| Problem statement |
Each line of the data should be repeated precisely.

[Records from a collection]
————

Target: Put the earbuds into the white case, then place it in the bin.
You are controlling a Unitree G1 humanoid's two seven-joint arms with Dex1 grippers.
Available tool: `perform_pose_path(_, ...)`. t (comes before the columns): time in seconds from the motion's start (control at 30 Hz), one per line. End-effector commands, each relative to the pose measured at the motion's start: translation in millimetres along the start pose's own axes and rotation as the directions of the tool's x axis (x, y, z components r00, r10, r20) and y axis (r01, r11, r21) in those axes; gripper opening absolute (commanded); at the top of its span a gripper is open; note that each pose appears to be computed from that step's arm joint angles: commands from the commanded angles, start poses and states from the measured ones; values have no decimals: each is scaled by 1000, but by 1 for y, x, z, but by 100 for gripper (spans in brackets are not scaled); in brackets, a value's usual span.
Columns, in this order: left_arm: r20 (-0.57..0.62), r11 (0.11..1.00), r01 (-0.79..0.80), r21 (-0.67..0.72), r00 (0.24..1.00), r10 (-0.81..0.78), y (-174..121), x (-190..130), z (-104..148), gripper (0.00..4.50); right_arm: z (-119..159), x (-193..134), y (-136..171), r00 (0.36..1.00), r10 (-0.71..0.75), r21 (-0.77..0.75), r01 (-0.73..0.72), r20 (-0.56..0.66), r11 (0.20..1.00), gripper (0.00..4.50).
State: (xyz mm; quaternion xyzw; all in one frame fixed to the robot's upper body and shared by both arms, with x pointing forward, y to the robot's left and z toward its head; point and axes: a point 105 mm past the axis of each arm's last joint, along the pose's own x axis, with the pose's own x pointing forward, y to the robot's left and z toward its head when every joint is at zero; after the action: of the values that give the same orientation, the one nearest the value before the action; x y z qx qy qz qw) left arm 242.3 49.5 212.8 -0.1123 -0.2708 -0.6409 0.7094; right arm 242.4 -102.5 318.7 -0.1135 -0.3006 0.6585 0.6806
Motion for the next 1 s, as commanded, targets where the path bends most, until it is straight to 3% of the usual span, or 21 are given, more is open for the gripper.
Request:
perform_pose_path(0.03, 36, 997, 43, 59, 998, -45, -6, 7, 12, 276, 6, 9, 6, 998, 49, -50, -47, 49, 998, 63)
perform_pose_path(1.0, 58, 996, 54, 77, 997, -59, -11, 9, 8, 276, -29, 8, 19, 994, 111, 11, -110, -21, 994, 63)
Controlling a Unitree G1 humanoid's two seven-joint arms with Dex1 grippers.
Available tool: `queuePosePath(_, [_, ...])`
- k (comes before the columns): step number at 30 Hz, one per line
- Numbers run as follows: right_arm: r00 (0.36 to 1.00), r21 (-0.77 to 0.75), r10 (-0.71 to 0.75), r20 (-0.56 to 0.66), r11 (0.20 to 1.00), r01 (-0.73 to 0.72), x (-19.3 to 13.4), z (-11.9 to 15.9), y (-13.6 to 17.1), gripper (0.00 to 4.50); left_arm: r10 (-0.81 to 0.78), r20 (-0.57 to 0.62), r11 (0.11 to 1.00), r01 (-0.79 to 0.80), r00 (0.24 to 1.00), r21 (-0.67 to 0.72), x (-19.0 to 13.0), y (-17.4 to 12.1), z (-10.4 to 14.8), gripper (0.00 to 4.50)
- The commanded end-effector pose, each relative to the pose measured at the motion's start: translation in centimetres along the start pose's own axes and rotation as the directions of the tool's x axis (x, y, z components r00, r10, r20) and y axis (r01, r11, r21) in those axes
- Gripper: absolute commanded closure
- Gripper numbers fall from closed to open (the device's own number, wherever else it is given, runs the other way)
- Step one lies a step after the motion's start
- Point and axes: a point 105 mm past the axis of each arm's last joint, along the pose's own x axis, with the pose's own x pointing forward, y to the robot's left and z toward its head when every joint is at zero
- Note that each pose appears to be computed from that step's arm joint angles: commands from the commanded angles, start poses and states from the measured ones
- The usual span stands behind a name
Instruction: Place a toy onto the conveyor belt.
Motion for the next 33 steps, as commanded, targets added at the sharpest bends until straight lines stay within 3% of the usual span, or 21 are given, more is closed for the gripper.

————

| Expected output |
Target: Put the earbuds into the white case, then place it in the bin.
You are controlling a Unitree G1 humanoid's two seven-joint arms with Dex1 grippers.
Available tool: `perform_pose_path(_, ...)`. t (comes before the columns): time in seconds from the motion's start (control at 30 Hz), one per line. End-effector commands, each relative to the pose measured at the motion's start: translation in millimetres along the start pose's own axes and rotation as the directions of the tool's x axis (x, y, z components r00, r10, r20) and y axis (r01, r11, r21) in those axes; gripper opening absolute (commanded); at the top of its span a gripper is open; note that each pose appears to be computed from that step's arm joint angles: commands from the commanded angles, start poses and states from the measured ones; values have no decimals: each is scaled by 1000, but by 1 for y, x, z, but by 100 for gripper (spans in brackets are not scaled); in brackets, a value's usual span.
Columns, in this order: left_arm: r20 (-0.57..0.62), r11 (0.11..1.00), r01 (-0.79..0.80), r21 (-0.67..0.72), r00 (0.24..1.00), r10 (-0.81..0.78), y (-174..121), x (-190..130), z (-104..148), gripper (0.00..4.50); right_arm: z (-119..159), x (-193..134), y (-136..171), r00 (0.36..1.00), r10 (-0.71..0.75), r21 (-0.77..0.75), r01 (-0.73..0.72), r20 (-0.56..0.66), r11 (0.20..1.00), gripper (0.00..4.50).
State: (xyz mm; quaternion xyzw; all in one frame fixed to the robot's upper body and shared by both arms, with x pointing forward, y to the robot's left and z toward its head; point and axes: a point 105 mm past the axis of each arm's last joint, along the pose's own x axis, with the pose's own x pointing forward, y to the robot's left and z toward its head when every joint is at zero; after the action: of the values that give the same orientation, the one nearest the value before the action; x y z qx qy qz qw) left arm 242.3 49.5 212.8 -0.1123 -0.2708 -0.6409 0.7094; right arm 242.4 -102.5 318.7 -0.1135 -0.3006 0.6585 0.6806
Motion for the next 1 s, as commanded, targets where the path bends most, until it is straight to 3% of the usual span, or 21 are given, more is open for the gripper.
Request:
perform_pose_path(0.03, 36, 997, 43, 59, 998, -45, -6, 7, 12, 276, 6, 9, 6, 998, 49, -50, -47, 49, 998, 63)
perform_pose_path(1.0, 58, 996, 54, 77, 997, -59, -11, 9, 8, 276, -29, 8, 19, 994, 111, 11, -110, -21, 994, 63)
Controlling a Unitree G1 humanoid's two seven-joint arms with Dex1 grippers.
Available tool: `queuePosePath(_, [_, ...])`
- k (comes before the columns): step number at 30 Hz, one per line
- Numbers run as follows: right_arm: r00 (0.36 to 1.00), r21 (-0.77 to 0.75), r10 (-0.71 to 0.75), r20 (-0.56 to 0.66), r11 (0.20 to 1.00), r01 (-0.73 to 0.72), x (-19.3 to 13.4), z (-11.9 to 15.9), y (-13.6 to 17.1), gripper (0.00 to 4.50); left_arm: r10 (-0.81 to 0.78), r20 (-0.57 to 0.62), r11 (0.11 to 1.00), r01 (-0.79 to 0.80), r00 (0.24 to 1.00), r21 (-0.67 to 0.72), x (-19.0 to 13.0), y (-17.4 to 12.1), z (-10.4 to 14.8), gripper (0.00 to 4.50)
- The commanded end-effector pose, each relative to the pose measured at the motion's start: translation in centimetres along the start pose's own axes and rotation as the directions of the tool's x axis (x, y, z components r00, r10, r20) and y axis (r01, r11, r21) in those axes
- Gripper: absolute commanded closure
- Gripper numbers fall from closed to open (the device's own number, wherever else it is given, runs the other way)
- Step one lies a step after the motion's start
- Point and axes: a point 105 mm past the axis of each arm's last joint, along the pose's own x axis, with the pose's own x pointing forward, y to the robot's left and z toward its head when every joint is at zero
- Note that each pose appears to be computed from that step's arm joint angles: commands from the commanded angles, start poses and states from the measured ones
- The usual span stands behind a name
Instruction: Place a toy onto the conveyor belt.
Motion for the next 33 steps, as commanded, targets added at the sharpest bends until straight lines stay within 3% of the usual span, or 21 are given, more is closed for the gripper.

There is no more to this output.